Assignment = Show every line below where "pixels" appears.
= = = =
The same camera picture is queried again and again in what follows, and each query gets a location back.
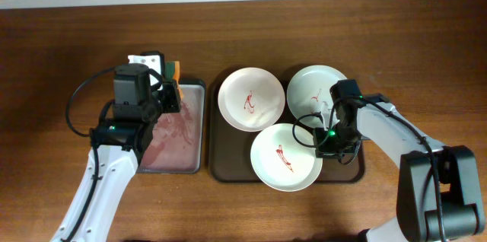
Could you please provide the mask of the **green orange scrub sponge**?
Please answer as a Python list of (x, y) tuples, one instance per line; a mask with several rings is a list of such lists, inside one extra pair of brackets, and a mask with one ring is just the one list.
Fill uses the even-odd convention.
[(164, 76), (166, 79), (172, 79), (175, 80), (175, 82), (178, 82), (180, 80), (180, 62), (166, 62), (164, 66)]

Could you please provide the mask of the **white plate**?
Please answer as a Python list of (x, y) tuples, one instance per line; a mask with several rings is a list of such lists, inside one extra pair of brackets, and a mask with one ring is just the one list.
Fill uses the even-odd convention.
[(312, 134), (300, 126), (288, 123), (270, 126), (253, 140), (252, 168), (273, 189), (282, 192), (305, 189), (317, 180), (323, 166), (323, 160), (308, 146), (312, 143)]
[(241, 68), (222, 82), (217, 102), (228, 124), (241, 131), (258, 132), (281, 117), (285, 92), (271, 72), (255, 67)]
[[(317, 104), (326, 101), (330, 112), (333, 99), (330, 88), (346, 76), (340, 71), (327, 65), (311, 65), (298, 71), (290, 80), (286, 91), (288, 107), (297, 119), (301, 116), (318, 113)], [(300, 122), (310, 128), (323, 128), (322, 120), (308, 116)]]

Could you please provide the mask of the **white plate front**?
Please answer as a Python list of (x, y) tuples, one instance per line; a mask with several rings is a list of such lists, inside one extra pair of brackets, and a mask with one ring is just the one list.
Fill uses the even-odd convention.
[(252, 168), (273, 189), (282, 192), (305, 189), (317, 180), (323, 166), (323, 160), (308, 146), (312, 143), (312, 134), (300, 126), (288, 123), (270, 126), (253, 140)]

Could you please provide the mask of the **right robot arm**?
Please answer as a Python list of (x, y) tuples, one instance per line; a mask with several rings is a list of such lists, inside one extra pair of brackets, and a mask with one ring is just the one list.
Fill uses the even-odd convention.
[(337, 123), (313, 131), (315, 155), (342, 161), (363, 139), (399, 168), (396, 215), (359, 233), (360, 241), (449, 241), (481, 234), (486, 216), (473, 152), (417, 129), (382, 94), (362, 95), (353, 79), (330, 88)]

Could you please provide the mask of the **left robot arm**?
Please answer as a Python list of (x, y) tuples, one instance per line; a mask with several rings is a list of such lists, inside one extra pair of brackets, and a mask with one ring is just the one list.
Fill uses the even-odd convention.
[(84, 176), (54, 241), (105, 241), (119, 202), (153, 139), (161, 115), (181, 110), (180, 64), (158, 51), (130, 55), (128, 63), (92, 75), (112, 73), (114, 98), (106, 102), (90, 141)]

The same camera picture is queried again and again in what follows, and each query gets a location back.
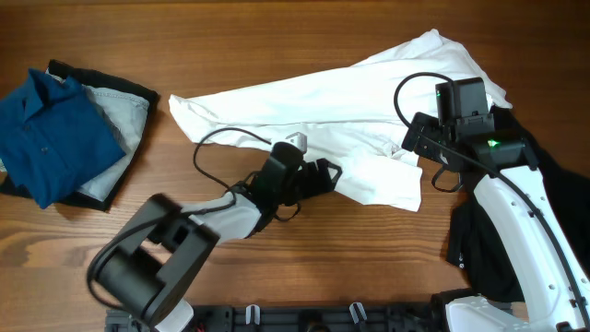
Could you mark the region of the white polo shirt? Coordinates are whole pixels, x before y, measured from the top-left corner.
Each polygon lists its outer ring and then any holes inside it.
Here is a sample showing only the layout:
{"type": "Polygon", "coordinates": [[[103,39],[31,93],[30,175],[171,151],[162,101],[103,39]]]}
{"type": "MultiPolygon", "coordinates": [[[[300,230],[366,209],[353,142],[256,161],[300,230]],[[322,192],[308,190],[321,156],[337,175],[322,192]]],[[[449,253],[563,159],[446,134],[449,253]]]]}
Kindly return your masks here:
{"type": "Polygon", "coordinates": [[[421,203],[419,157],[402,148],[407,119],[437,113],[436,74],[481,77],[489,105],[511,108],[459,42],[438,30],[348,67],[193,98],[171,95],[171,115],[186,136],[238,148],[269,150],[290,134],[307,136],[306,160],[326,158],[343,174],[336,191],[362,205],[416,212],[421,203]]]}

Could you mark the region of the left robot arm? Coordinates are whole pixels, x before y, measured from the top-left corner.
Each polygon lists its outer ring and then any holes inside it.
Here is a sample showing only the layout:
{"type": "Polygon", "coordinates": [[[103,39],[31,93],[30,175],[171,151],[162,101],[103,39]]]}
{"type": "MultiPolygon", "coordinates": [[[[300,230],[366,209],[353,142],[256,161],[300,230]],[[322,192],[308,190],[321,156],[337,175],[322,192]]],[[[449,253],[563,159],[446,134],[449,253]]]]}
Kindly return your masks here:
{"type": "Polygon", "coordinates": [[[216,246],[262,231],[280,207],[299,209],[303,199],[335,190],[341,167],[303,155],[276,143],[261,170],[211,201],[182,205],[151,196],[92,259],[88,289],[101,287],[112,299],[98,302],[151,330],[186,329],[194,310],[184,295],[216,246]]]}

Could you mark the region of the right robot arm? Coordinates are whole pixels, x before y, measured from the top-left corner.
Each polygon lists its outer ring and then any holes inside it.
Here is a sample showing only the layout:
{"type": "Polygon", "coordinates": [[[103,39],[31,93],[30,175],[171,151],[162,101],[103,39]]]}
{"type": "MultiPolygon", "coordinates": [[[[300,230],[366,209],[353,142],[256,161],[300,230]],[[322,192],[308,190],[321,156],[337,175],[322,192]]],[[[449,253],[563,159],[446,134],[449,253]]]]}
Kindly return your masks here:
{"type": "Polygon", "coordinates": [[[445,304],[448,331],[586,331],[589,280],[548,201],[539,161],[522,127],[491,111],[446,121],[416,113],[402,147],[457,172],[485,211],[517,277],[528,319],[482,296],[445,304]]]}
= = = =
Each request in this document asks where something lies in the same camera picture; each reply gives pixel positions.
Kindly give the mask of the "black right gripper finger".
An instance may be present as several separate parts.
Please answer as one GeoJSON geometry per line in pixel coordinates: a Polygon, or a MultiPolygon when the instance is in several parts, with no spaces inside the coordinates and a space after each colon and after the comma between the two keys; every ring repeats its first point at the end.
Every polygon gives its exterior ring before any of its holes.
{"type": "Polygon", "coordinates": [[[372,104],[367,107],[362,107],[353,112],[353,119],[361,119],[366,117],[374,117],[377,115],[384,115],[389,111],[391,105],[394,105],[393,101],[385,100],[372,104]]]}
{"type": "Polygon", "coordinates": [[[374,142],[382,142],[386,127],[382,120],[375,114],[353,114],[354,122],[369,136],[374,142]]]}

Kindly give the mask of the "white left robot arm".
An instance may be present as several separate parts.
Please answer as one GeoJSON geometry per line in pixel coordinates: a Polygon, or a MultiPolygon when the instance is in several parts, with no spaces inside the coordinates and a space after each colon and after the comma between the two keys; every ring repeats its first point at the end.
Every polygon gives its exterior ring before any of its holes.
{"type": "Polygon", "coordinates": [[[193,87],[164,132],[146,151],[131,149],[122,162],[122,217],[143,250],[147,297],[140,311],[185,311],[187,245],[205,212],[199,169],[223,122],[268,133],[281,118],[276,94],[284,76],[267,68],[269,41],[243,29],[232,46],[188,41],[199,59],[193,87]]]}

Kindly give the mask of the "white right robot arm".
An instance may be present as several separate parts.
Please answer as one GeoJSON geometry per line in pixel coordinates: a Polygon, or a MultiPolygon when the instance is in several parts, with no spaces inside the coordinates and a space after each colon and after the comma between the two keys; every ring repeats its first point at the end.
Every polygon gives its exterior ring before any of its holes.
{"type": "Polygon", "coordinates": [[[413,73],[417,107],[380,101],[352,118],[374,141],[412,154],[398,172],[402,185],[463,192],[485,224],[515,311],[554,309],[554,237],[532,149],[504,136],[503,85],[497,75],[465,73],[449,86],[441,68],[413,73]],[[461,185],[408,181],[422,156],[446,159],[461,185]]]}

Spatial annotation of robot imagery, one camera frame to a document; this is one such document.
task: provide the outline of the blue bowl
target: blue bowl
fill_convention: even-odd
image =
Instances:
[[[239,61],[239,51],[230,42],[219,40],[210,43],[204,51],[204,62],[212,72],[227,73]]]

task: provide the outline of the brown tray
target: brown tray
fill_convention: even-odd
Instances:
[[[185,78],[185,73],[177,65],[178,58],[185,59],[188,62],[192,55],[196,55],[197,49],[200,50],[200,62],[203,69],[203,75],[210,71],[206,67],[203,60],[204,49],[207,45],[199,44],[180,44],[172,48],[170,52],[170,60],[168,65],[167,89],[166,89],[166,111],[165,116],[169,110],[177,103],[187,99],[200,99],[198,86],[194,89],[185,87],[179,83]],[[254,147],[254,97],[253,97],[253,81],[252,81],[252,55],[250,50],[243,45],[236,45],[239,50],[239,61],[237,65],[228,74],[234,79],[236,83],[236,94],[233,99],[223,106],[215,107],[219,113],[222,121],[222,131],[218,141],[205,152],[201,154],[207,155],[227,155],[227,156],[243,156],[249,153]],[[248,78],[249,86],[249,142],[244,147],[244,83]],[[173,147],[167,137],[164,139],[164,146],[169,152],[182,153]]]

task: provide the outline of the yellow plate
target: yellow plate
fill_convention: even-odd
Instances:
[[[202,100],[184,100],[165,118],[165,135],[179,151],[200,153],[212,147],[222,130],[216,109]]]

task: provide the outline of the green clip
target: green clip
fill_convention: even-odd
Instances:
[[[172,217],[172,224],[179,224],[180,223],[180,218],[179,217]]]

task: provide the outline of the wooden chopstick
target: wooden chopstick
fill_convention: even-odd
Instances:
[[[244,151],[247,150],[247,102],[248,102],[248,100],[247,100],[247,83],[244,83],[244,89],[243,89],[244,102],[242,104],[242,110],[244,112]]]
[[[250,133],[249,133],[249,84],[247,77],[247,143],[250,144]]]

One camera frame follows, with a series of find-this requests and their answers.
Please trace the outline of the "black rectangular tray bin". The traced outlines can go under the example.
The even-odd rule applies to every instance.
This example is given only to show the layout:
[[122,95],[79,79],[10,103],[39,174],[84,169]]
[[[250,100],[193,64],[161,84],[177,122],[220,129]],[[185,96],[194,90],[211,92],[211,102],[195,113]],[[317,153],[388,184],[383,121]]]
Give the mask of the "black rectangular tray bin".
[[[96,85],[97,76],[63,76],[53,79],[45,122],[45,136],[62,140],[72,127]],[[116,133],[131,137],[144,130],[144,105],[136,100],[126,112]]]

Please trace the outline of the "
= = = =
Task result =
Could you mark the region of the white polo shirt? Coordinates are whole pixels, x before y, measured from the top-left corner.
Could you mark the region of the left robot arm? Coordinates are whole pixels, x before y, measured from the top-left corner.
Could you mark the region of the right robot arm? Coordinates are whole pixels, x before y, measured from the top-left corner.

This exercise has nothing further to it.